Purple is my favorite color. It has been as long as I can remember, and by now it is part of my identity. Everybody who knows me at all knows this. It’s not just an “Oh, I kind of like purple” kind of thing. If something can be purple, I want to make it so. I buy purple clothes, purses, jewelry. I have purple shoes and purple cowboy boots. As a teenager, I painted my bedroom dark (very dark) purple. My first brand-new car was a purple Saturn, and when I get my current car paid off, I want to get it custom-painted a glossy royal purple. Most of the yarn I buy is some shade of purple because that’s what calls my name.
A few years ago, I started thinking, “Why not purple hair?”
I never did much with my hair when I was young. It was long and blond, my mother liked it that way, so aside from one disappointing perm when I was 14, I left it alone for a long time. When I went away to college, I felt free enough to experiment a couple of times with box dye, but I was the only one who could tell a difference. I was never bold enough to do something drastic…until I cut it all off.

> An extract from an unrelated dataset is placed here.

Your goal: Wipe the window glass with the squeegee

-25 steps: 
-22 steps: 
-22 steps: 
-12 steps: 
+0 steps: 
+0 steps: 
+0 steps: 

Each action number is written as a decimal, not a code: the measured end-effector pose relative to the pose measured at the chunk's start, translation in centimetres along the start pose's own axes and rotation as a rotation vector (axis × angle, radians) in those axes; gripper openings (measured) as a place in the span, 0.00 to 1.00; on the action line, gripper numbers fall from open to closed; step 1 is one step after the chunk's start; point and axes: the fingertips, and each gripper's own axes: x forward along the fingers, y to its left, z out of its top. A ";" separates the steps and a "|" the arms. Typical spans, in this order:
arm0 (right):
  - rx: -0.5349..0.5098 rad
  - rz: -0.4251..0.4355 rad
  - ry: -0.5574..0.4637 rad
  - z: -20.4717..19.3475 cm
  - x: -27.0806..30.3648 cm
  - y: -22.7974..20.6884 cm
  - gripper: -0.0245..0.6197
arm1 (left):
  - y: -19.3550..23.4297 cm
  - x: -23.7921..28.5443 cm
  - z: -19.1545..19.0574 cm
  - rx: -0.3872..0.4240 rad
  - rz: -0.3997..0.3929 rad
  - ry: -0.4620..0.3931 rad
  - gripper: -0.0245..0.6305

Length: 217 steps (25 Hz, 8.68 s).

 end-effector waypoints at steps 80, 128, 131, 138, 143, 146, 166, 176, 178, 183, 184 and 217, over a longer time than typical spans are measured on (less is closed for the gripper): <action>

I got a chin-length bob my senior year in college, and loved it. Nope, my mom didn’t love it, and maybe I would have liked her to pretend, but it didn’t change how I felt about it. And I knew it didn’t change how she felt about me. After that, I experimented with my hair quite often. Since then I’ve been through so many different hairstyles, I can’t count. I did super short, a la Halle Berry. (Sadly, I did not look as good as Halle Berry.) I had an oddly feathered ‘do that was reminiscent of Princess Diana.
With all the different cuts, though, I never dared to mess with the color. As I got older, my hair darkened to an ash blond, so I’ve gotten highlights many times to maintain the illusion of being blond. Shortly after I hit 30, I felt bold enough to go dark, to a brownish auburn. It was a lovely color but when I looked in the mirror, I didn’t see me, and I soon went back to the blond.
A few years ago, I started getting the itch to color my hair purple. When I first mentioned it, my best friend (also my boss) laughed and said that was a crazy idea. My son said the same thing (and I knew my mom would too). I believed them and settled for a bright streak, first pink, then purple. I loved that little bit of color in my hair, and made sure to style it so the color was noticeable. That didn’t quell the urge, though; I wanted more.
I’m a pretty conservative person, and I’ve always been concerned about what people think of me, so most of me couldn’t imagine going for a shade that would turn people’s heads. I was the good daughter, the smart girl, the one who fulfilled expectations and didn’t rock the boat.
The last few years have changed me: I’ve dealt with several deaths in the family, I quit my job to stay at home with my kids, I cut ties with that best friend. Now, I’m tired of being that person. I’m tired of making decisions based on what other people think. When I first floated the idea of dying my hair purple on Facebook, the response was resoundingly positive. Sure, some of the people were probably encouraging me so they could laugh if it looked ridiculous, but I think most of them saw it as I do: a fun expression of creativity and personality.
But what surprised me the most was how many people said they wished they were brave enough to do it. They’d thought of red or pink or blue, but just couldn’t do it. Coloring my hair, brave? I hadn’t thought of it like that. Silly, maybe. Unnecessary, sure. But when I did think about it, I realized they were right. Purple hair gets you noticed. People look and stare and talk. Was I confident enough to be able to pull it off? It’s a big commitment too–I wouldn’t be able to change it easily if I didn’t like it.
I was eager, but scared too. Ultimately I decided that I could choose to be brave. I wanted to be brave enough to do something that scared me. I wanted to do something that might encourage someone else to break free of expectations and do something bold. My life is my own, and I’m learning that I’d much rather try things, even if I fail, than regret not doing them.
Why purple hair? Well, why not? I love purple, why not have a part of me be purple? After all, this is just hair. It can be cut off, it can grow out, it can be re-colored, it can be covered up with a hat. This isn’t brave like soldier-brave or firefighter-brave or policeman-brave. This is just Be Yourself Brave. This is just Try Something for the Fun of It Brave.
So now I have purple hair. It’s darker than I expected, and it’s taking a bit of adjustment. But I love the colors I see in the mirror, even if I’m still learning to see them around my face. I love seeing people’s reactions. Sometimes their mouth drops open and they just stare. Sometimes their face lights up and they say, “I love your hair!” Sure, I get the puzzled looks and the “Wow. You…dyed your hair…purple.” But I also love that none of it really matters to me. Okay, that’s not quite true: it does still matter, a little. I guess what I love is that I’m *trying* to let it not matter. I’m the same person now as I was a week ago, and if someone can’t see past the purple to see that, well, that’s their loss.